Picocrypt new repo

:sparkles:We’ve Moved!:sparkles:

In an effort to make Picocrypt more open to future developments and maintenance from the community, this repository will be moving to github.com/Picocrypt. While future developments will likely take place there, this repository will still exist as a trusted and reliable “backup” for people who need the highest level of security and stability. For people who are more open to experimental (and potentially less stable) software, I encourage you to move over to the new Picocrypt organization’s repositories. For more details, see here.

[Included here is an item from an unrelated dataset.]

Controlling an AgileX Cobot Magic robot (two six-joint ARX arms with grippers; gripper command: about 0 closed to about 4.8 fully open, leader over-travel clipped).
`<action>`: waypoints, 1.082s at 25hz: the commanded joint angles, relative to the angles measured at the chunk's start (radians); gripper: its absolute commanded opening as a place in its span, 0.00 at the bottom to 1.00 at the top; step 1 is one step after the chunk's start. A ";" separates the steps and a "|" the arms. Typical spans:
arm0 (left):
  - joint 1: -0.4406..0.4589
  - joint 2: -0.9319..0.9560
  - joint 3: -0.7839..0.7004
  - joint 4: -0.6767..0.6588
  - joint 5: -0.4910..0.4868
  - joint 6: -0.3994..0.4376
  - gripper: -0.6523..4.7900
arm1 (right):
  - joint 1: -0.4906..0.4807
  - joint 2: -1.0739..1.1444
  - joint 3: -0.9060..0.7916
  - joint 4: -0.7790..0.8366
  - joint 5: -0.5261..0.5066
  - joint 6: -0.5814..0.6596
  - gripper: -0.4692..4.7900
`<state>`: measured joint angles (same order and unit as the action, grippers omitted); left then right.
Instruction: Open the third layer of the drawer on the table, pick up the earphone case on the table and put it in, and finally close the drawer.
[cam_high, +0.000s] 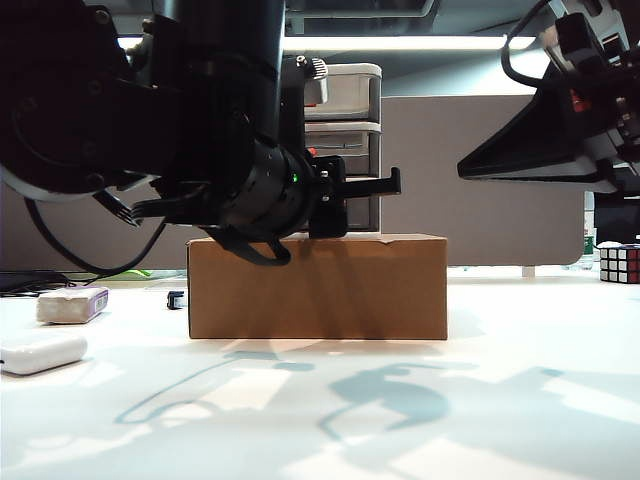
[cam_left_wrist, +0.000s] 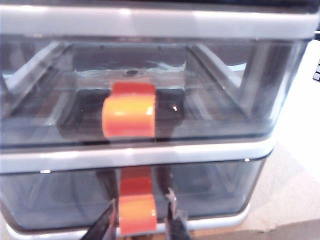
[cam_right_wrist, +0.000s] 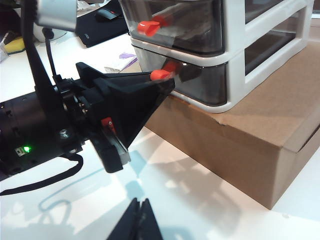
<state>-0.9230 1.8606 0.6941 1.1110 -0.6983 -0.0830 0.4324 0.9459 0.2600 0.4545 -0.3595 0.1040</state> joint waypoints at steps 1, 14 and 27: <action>0.003 0.000 0.009 0.022 0.002 -0.002 0.34 | 0.000 -0.002 0.006 0.014 -0.003 -0.004 0.08; 0.016 0.000 0.009 0.028 -0.020 0.001 0.34 | 0.000 -0.002 0.006 0.014 -0.003 -0.004 0.08; 0.016 0.000 0.009 0.010 0.006 -0.003 0.11 | 0.000 0.000 0.007 0.094 0.002 -0.003 0.08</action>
<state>-0.9100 1.8606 0.6975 1.1198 -0.7021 -0.0830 0.4324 0.9462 0.2600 0.4931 -0.3584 0.1036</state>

Thank you all for your support along the way!

Picocrypt/README.md at main · HACKERALERT/Picocrypt · GitHub


The account name HACKERALERT in all-caps does not really inspire confidence


Something rubs me the wrong way about them describing their app as “very secure”, especially when it hasn’t been audited yet.


Even if it’s a recommended tool on Privacy Guides, I still can’t seem to swallow it. It would have helped if:

  1. They used signed binaries, .i.e. exe+dll files with digital certificates, which may help with reducing the VirusTotal flags.
  2. It’s not flagged down by the AIs on VirusTotal
  3. More community votes (more eyeballs) on VirusTotal; the single one there now is also negative.
  4. It’s a more aged project.

I’d rather be using something like 7-zip manager for encryption for now, even if Picocrypt is supposed to be more secure. Maybe in a few years, or maybe if someone actually gives the guy the money to have the code audited.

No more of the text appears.